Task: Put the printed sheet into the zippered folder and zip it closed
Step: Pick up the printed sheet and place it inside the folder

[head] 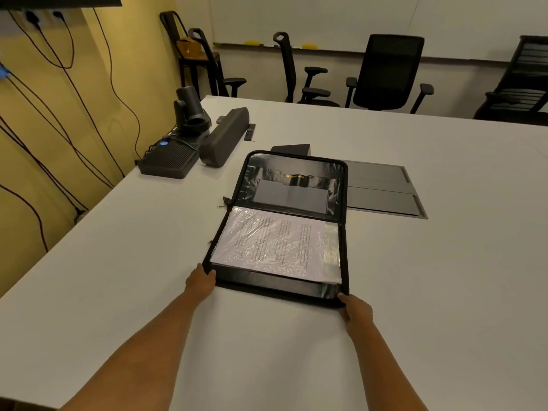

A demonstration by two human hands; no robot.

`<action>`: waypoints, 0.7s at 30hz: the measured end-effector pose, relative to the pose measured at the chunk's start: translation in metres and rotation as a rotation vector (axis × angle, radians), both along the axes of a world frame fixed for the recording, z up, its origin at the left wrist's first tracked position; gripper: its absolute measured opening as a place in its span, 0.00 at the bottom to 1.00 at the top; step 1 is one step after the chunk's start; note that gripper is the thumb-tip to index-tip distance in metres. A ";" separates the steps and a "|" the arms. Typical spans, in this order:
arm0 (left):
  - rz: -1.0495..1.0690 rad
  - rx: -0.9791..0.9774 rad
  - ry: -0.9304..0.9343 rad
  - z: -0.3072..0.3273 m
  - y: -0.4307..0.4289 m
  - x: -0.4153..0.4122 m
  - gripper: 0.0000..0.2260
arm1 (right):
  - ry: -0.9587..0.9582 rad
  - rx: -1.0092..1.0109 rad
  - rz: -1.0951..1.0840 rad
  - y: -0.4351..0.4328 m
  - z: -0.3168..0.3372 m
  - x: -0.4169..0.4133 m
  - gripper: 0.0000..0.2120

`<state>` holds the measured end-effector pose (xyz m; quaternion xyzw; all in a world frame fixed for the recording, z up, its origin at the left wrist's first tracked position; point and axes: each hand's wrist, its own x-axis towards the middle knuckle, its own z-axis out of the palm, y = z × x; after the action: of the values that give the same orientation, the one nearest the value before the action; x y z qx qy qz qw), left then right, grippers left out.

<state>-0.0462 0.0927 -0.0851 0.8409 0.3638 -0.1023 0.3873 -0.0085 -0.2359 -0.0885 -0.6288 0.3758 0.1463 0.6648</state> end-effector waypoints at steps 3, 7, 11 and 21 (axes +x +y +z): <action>0.121 -0.011 0.007 -0.001 0.010 0.011 0.23 | 0.005 0.192 -0.085 0.005 0.001 -0.003 0.14; 0.205 -0.073 -0.059 -0.001 0.016 0.017 0.18 | -0.070 0.426 -0.155 0.033 0.014 -0.008 0.19; 0.292 -0.182 -0.232 0.009 -0.007 0.006 0.12 | -0.147 0.528 -0.112 0.072 0.027 -0.007 0.23; 0.178 0.040 -0.258 0.012 -0.095 -0.046 0.26 | -0.140 0.433 -0.035 0.107 0.032 -0.018 0.25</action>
<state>-0.0918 -0.0024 -0.0730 0.8190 0.3860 0.0488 0.4217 -0.0265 -0.1290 -0.0566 -0.4733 0.2994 0.1682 0.8112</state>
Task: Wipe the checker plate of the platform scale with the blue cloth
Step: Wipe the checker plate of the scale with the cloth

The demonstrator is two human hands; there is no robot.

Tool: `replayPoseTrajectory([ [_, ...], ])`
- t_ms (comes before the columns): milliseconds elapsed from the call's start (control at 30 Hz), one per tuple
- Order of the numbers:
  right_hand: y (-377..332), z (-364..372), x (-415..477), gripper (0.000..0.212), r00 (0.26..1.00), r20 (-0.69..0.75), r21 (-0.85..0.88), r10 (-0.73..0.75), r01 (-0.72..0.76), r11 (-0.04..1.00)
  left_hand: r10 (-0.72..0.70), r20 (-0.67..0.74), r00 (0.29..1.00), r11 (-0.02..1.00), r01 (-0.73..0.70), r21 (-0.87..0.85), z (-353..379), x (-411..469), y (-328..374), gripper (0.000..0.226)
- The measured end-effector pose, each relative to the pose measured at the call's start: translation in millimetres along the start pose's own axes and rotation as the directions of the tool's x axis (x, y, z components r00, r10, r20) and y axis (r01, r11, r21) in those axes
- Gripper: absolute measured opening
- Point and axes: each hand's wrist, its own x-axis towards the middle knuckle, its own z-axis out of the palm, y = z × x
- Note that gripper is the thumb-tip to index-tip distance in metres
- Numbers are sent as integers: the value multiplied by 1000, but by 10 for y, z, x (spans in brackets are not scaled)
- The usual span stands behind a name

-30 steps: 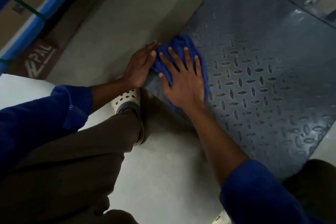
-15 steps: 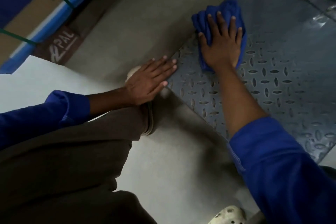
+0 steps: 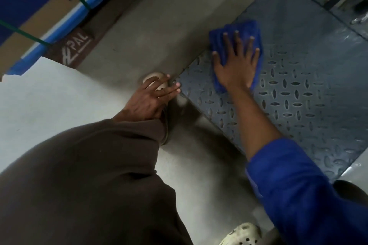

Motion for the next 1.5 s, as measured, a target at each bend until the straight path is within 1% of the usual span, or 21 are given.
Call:
replayPoseTrajectory([
  [100,-462,187,-326,63,948,68,-19,-312,314,949,-29,10,1000,999,30,-45,1,25,64,67],
  [133,-558,230,-519,60,926,57,-5,-372,373,928,-40,18,999,998,41,-41,-1,27,77,67],
  [167,-590,250,-711,57,924,39,25,-381,380,925,-48,24,999,998,49,-31,-1,27,81,66],
  [233,-451,205,-1056,58,939,16,67,-344,342,937,-54,34,998,998,55,-28,-20,25,107,62],
  [367,172,29,-1474,65,982,51,0,-182,182,983,-15,24,1000,998,16,-64,-87,58,132,58],
  [467,261,-49,-1117,67,999,-7,-12,46,-46,999,84,37,996,985,-77,-154,-94,106,116,58],
  [533,87,-19,-713,69,991,-25,42,134,-133,990,132,60,989,969,-116,-220,-88,170,131,59],
  [600,-124,58,-560,68,996,1,55,86,-86,995,157,77,985,955,-131,-267,-71,233,173,60],
  [700,-187,153,-912,63,995,-16,34,-96,97,995,162,73,984,955,-138,-261,-28,323,167,60],
  [767,-7,101,-1298,62,996,-45,29,-79,81,996,205,95,974,959,-181,-219,-12,425,136,60],
  [867,377,3,-1767,65,987,-53,-14,151,-152,988,291,230,929,956,-270,-118,-57,721,110,77],
  [967,669,-50,-1686,66,925,-111,-6,363,-366,930,257,485,836,944,-324,58,-263,1169,132,115],
  [1033,696,-64,-1299,67,900,-132,54,416,-412,909,179,614,768,938,-321,128,-432,1412,234,130],
  [1100,584,-40,-978,68,909,-113,82,402,-394,915,119,659,742,949,-279,143,-513,1544,391,130],
  [1133,506,-7,-948,67,927,-102,77,360,-354,932,107,651,752,958,-252,134,-508,1565,470,125],
  [1167,452,24,-1013,65,950,-103,64,294,-289,955,111,609,786,969,-222,111,-467,1570,556,120],
  [1233,463,79,-1388,64,978,-103,39,179,-176,984,126,466,876,987,-157,29,-267,1516,721,109],
  [1267,535,69,-1640,64,978,-100,29,182,-180,983,122,397,910,992,-123,-24,-132,1477,808,103],
  [1367,903,-23,-2244,63,906,-128,24,403,-403,915,36,180,983,995,-19,-95,230,1346,1060,86],
  [1433,1223,-101,-2234,62,818,-182,24,546,-552,834,-8,51,999,995,13,-94,343,1301,1162,82],
  [1500,1437,-163,-1934,64,752,-207,63,626,-628,776,-7,-9,1000,997,6,-76,354,1299,1179,81],
])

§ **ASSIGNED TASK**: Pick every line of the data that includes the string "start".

§ **ANSWER BELOW**:
`<action>`: waypoints, 0.7s at 30hz: the measured end-effector pose, relative to the pose measured at the chunk's start: translation in metres and rotation as a rotation vector (axis × angle, radians), both along the axes of a world frame fixed for the recording, z up, its origin at the left wrist's first tracked position; gripper: its absolute measured opening as a place in its span, 0.00 at the bottom to 1.00 at the top; step 1 is one step after the chunk's start; note that gripper is the thumb-tip to index-tip distance in metres. A ";" separates the steps and a "|" the arms. Typical spans, in this order:
- t_ms (comes before the columns): milliseconds elapsed from the call's start (control at 30 Hz), one per tuple
- The measured end-effector pose, each relative to the pose measured at the call's start: translation in millimetres along the start pose's own axes and rotation as the directions of the tool's x axis (x, y, z components r00, r10, r20) and y axis (r01, r11, r21) in those axes

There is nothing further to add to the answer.